Chorea-acanthocytosis

Also known as: Levine-Critchley syndrome; Neuroacanthocytosis

This rare inherited condition usually develops in young adulthood, but occasionally starts in teenage years with tics and obsessive behaviours, accompanied by acanthocytosis – spur-like projections on red blood cells. The condition affects both sexes and occurs in all ethnic backgrounds. About five hundred cases have been reported.

What are the symptoms? 

  • behaviour changes
  • involuntary movements:

       – chorea – irregular dancing movements

       – dystonia – more sustained movements with posturing of the limbs, trunk, neck, face

       – tics.

  • Parkinsonism – slowed movements and stiffness of limbs
  • impaired swallowing with weight loss
  • lip and tongue biting
  • difficulty with speech
  • seizures in about half
  • peripheral neuropathy
  • enlargement of liver and spleen.

What are the causes?

Mutations in the VPS13A gene on chromosome 9q21.

How is it diagnosed?

Chorea-acanthocytosis is diagnosed when the typical features are seen, especially facial movements with lip and tongue biting. Not all have acanthocytes, but most will have increased creatine phosphokinase. The diagnosis is made by looking for the affected protein, chorein. One lab in Munich performs clinical tests of VPS13A, but some other labs do this on a research basis.

How is it treated?

Chorea-acanthocytosis cannot be cured. Treatment is directed at specific symptoms.

Inheritance patterns and prenatal diagnosis

Inheritance patterns
Autosomal recessive.

Prenatal diagnosis
This may be possible in families already known to be affected. Affected families should be referred to their genetics service for further information and support.

Is there support?

Advocacy for Neuroacanthocytosis Patients

Tel: 020 7460 8874
Email: ginger@naadvocacy.org
Website: naadvocacy.org

The Group is a Registered Charity in England and Wales No. 1133182. It provides information and support to neuroacanthocytosis patients and develops research aimed at alleviation of the disease. The Group has an online forum, and patient advocates who are actively in contact with patients and their families. 

Group details last updated September 2017.

Information and support in the UK for families of children with Hallervordern-Spatz syndrome (pantothenate kinase-associated neurodegeneration) is provided by Climb (see entry Inherited Metabolic diseases).

McLeod syndrome

Also known as: McLeod Neuroacanthocytosis syndrome

McLeod syndrome is a rare inherited condition affecting adult males and involves the brain, neuromuscular system, blood, liver, spleen and heart. About five hundred cases have been reported.

What are the symptoms?

  • involuntary movements of the limbs, trunk, neck, face (lip and tongue biting are not typical)
  • Parkinsonism
  • nerve and muscle involvement
  • heart problems
  • enlarged liver and spleen
  • mental health problems in about 20%
  • seizures in about 40%

What are the causes?

McLeod syndrome is caused by mutations of the XK gene on the X-chromosome.

How is it diagnosed?

By looking for the McLeod blood group phenotype (due to proteins on the red blood cells); confirmed by genetic analysis.

How is it treated?

McLeod syndrome cannot be cured.  Medications are given as needed for specific symptoms. Care must be taken if repeated blood transfusions are needed, as transfusion reactions can occur. Banking of the patient’s own blood is recommended.

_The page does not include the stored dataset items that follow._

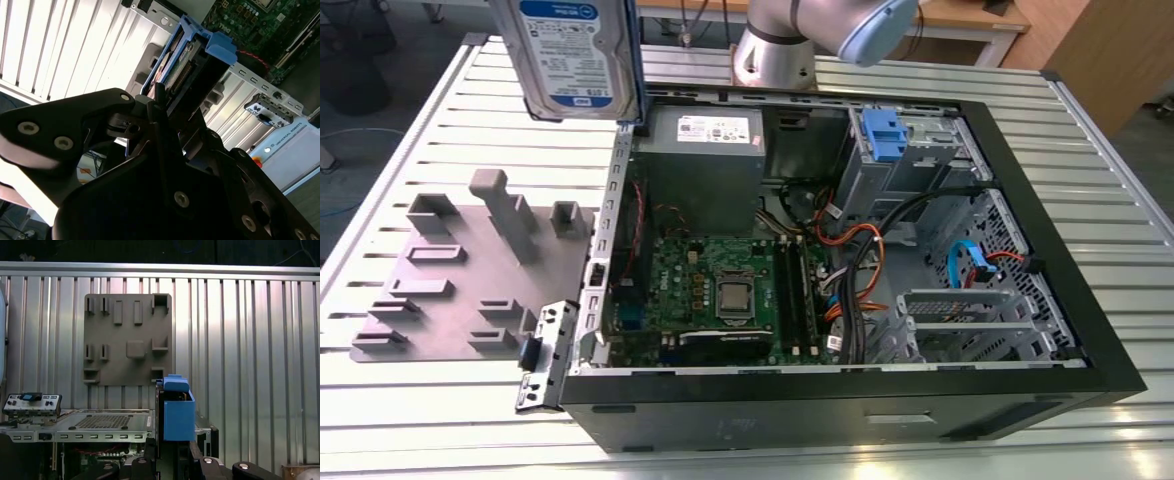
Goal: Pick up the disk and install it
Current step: 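Pick up the disk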
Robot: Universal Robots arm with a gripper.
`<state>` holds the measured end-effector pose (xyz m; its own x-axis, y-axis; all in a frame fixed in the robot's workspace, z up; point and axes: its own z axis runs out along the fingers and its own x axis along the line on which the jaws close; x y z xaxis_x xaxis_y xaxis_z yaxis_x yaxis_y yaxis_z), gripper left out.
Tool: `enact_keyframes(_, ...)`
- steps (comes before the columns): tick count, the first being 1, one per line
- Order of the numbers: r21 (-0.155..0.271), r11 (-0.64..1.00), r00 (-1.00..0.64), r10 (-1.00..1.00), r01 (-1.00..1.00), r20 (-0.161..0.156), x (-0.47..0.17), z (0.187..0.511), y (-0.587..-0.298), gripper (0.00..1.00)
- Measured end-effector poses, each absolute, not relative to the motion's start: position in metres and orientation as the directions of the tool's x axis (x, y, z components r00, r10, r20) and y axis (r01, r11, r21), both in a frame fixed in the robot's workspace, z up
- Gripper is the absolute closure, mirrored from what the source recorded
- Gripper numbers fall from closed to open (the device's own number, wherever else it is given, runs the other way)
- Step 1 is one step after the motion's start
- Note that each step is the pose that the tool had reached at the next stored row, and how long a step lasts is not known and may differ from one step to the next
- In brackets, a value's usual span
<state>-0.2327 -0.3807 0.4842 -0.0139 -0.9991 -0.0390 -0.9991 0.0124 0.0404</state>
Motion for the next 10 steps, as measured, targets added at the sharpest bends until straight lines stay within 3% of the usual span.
enact_keyframes(10,0.04,0.012,-0.014,-0.999,-0.999,-0.039,-0.206,0.484,-0.381,0.65)
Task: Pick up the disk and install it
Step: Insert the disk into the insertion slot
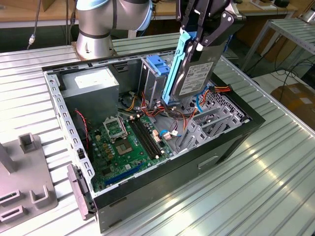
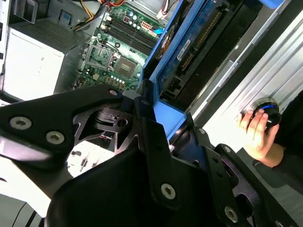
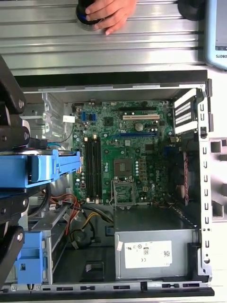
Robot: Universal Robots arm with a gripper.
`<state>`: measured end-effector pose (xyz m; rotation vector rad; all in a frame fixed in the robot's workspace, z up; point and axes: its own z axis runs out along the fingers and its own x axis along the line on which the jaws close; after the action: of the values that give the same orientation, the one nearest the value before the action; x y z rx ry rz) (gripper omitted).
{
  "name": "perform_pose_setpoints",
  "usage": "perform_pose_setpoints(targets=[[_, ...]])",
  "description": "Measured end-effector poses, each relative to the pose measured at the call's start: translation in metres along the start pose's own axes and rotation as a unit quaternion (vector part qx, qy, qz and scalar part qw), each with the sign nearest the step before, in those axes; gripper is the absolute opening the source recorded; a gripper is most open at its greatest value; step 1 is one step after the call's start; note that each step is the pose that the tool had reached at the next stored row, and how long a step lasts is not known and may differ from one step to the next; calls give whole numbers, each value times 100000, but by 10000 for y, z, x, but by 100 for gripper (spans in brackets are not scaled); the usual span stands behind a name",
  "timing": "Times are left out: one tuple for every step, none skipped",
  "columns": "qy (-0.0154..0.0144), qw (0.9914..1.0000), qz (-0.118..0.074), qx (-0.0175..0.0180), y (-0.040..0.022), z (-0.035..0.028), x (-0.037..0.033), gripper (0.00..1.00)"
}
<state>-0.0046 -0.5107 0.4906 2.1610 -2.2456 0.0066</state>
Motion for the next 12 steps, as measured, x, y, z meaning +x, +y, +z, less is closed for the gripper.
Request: perform_pose_setpoints(targets=[[1,100000,-2,1,-3,0,9,37],[1,100000,-2,1,-7,0,20,37],[3,100000,0,2,-10,0,30,37],[-2,100000,-1,1,-13,1,42,37],[3,100000,0,1,-16,1,53,37],[4,100000,0,-2,-23,1,70,37],[4,100000,2,-1,-28,1,81,37],[-2,100000,4,0,-30,2,88,37],[2,100000,2,0,-34,2,101,37],[-6,100000,2,2,-38,2,110,37],[-2,100000,3,0,-40,2,117,37],[3,100000,0,1,-43,2,123,37]])
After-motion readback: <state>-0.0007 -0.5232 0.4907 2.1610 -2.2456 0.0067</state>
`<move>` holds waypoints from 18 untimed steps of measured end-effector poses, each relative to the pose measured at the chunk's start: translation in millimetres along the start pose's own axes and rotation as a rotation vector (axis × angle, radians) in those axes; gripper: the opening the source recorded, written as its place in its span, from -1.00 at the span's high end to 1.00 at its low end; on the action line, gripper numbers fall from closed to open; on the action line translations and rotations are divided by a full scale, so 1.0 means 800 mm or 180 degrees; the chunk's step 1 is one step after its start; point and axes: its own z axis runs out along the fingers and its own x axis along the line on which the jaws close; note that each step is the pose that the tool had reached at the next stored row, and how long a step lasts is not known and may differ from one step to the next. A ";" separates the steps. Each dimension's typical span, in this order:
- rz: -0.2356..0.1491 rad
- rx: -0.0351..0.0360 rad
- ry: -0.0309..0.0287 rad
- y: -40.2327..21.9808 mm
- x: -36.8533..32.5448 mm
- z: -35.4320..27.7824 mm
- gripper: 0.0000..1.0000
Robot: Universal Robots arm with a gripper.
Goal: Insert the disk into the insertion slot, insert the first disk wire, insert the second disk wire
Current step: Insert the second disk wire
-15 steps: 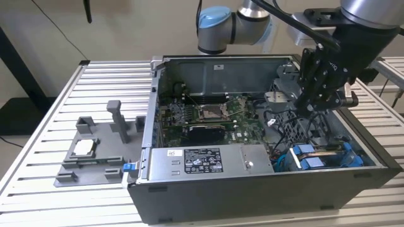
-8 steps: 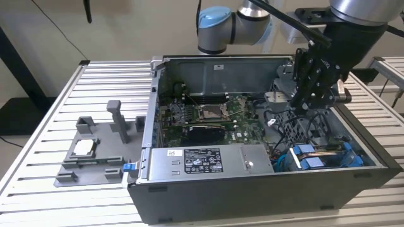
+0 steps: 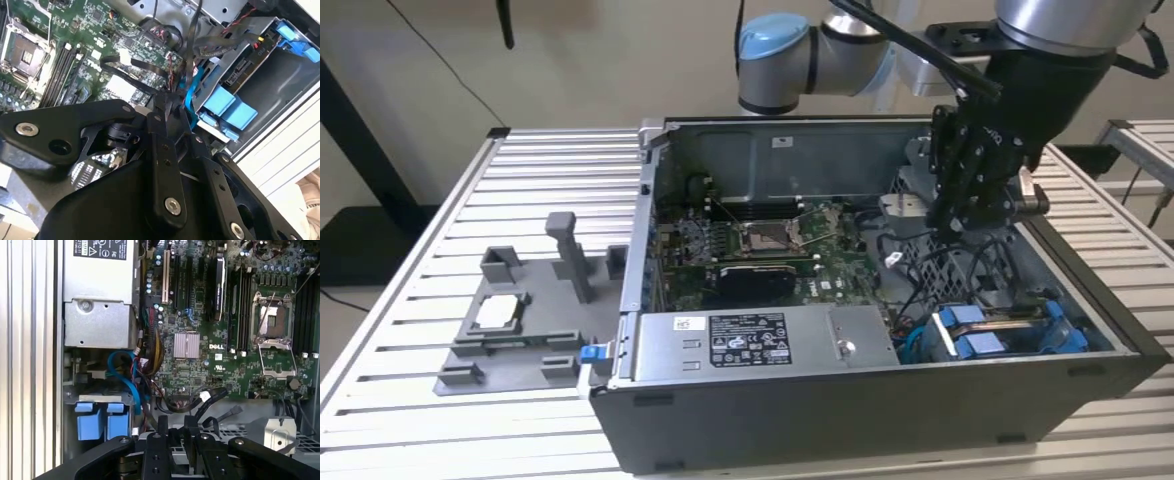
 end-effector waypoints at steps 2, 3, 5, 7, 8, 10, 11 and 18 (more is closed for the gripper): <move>-0.0024 0.0004 0.0017 0.0012 -0.0042 0.0005 0.45; -0.0036 0.0003 0.0025 0.0021 -0.0049 0.0007 0.45; -0.0057 0.0002 0.0045 0.0049 -0.0052 0.0007 0.45; -0.0076 0.0003 0.0070 0.0081 -0.0053 0.0007 0.50; -0.0083 0.0005 0.0082 0.0094 -0.0053 0.0007 0.50; -0.0090 0.0019 0.0097 0.0107 -0.0054 0.0007 0.64; -0.0093 0.0036 0.0102 0.0110 -0.0054 0.0008 0.64; -0.0126 0.0095 0.0244 0.0116 -0.0040 0.0006 0.64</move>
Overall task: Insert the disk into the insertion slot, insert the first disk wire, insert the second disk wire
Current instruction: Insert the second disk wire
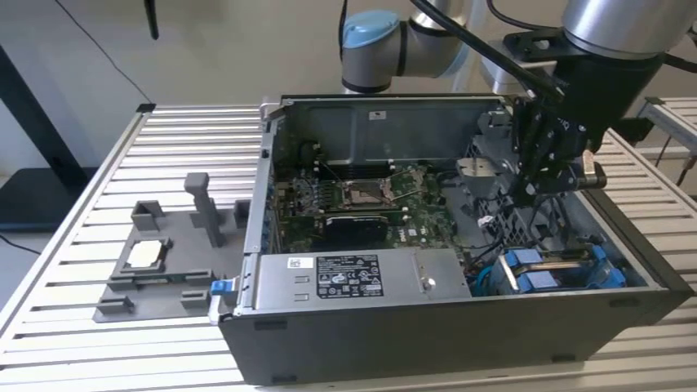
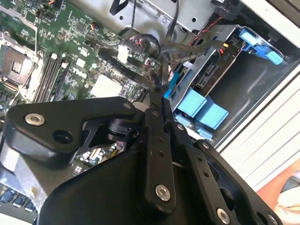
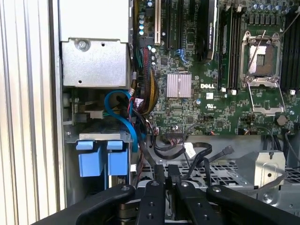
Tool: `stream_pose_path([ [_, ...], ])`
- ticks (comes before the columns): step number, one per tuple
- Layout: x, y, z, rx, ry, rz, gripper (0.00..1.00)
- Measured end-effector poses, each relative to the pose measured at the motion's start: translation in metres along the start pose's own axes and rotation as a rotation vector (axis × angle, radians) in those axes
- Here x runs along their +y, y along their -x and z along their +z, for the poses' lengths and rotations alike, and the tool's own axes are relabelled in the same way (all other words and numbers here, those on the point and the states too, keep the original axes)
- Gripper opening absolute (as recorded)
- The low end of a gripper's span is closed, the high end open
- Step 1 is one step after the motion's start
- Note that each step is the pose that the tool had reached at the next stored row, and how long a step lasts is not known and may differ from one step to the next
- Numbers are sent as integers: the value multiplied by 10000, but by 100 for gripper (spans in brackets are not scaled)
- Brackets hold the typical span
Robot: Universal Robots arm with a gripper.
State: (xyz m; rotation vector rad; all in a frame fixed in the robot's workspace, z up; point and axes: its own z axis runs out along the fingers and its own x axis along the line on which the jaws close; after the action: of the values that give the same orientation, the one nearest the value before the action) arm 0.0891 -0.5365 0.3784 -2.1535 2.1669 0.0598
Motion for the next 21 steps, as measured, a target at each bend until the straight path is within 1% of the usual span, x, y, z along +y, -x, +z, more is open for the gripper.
stream_pose_path([
  [15,0,0,2,0,0,0,15],
  [16,0,0,4,7,0,0,17],
  [17,1,2,5,45,-1,-2,17],
  [18,3,11,6,118,-4,-4,24],
  [21,11,80,18,432,-19,-16,24],
])
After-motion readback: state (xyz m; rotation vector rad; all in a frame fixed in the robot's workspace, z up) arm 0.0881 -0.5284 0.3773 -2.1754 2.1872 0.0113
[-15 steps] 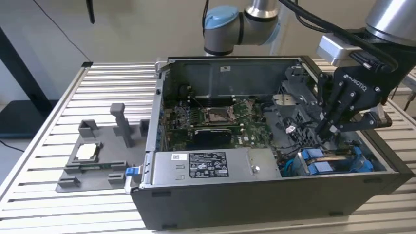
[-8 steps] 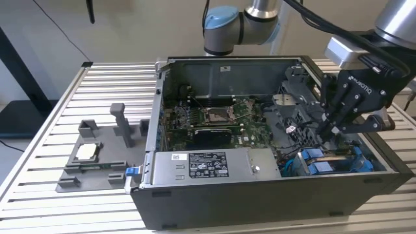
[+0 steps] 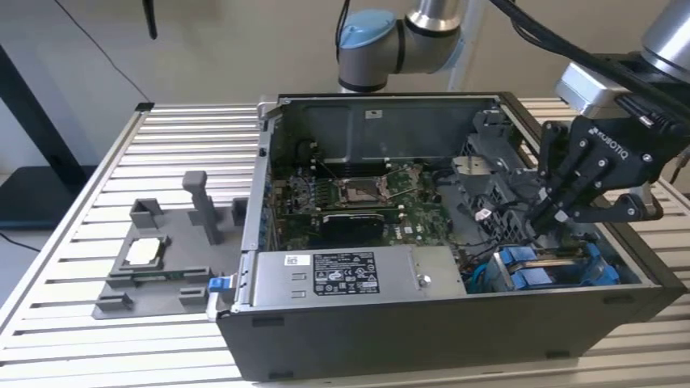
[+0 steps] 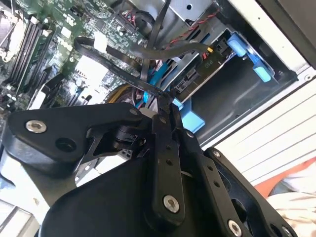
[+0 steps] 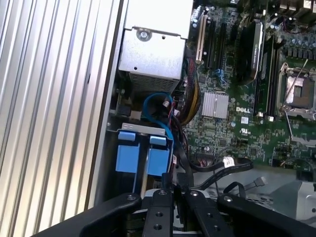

Inheritance patterns and prenatal diagnosis

Inheritance patterns
X-linked recessive.

Prenatal diagnosis
This may be possible in families already known to be affected. Affected families should be referred to their genetics service for further information and support.

Is there support?

Advocacy for Neuroacanthocytosis Patients

Tel: 020 7460 8874
Email: ginger@naadvocacy.org
Website: naadvocacy.org

The Group is a Registered Charity in England and Wales No. 1133182. It provides information and support to neuroacanthocytosis patients and develops research aimed at alleviation of the disease. The Group has an online forum, and patient advocates who are actively in contact with patients and their families. 

Group details last updated September 2017.

Information and support in the UK for families of children with Hallervordern-Spatz syndrome (pantothenate kinase-associated neurodegeneration) is provided by Climb (see entry Inherited Metabolic diseases).